PROVIDED RECORDS ::
########
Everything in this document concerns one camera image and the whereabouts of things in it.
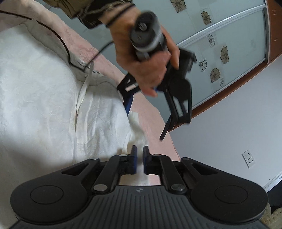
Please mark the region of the left forearm camouflage sleeve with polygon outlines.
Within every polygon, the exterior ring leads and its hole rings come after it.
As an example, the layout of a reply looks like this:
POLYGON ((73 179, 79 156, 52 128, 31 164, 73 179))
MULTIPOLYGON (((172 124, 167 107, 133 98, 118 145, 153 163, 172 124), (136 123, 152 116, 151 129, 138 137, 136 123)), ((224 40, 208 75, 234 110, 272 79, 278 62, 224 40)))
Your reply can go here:
POLYGON ((54 8, 61 9, 70 19, 77 18, 88 29, 92 29, 102 24, 99 18, 104 12, 110 12, 118 6, 127 3, 132 5, 132 1, 77 1, 77 0, 49 0, 44 1, 54 8))
########
DIRECTIONS FOR THIS TASK ::
Transcribe every record above exactly, leaving out the pictures.

RESULT OF THE EXERCISE ::
Everything in this document concerns one camera image and the whereabouts of things in it.
Please mark the region of the left forearm camouflage sleeve with polygon outlines.
Within every polygon, the exterior ring leads and its hole rings come after it.
As an example, the layout of a reply looks like this:
POLYGON ((73 179, 79 156, 52 128, 31 164, 73 179))
MULTIPOLYGON (((172 124, 167 107, 133 98, 118 145, 153 163, 172 124), (136 123, 152 116, 151 129, 138 137, 136 123)), ((224 40, 208 75, 234 110, 272 79, 278 62, 224 40)))
Your reply can go here:
POLYGON ((54 8, 61 9, 70 19, 77 18, 88 29, 92 29, 102 24, 99 18, 104 12, 110 12, 118 6, 127 3, 132 5, 132 1, 77 1, 77 0, 49 0, 44 1, 54 8))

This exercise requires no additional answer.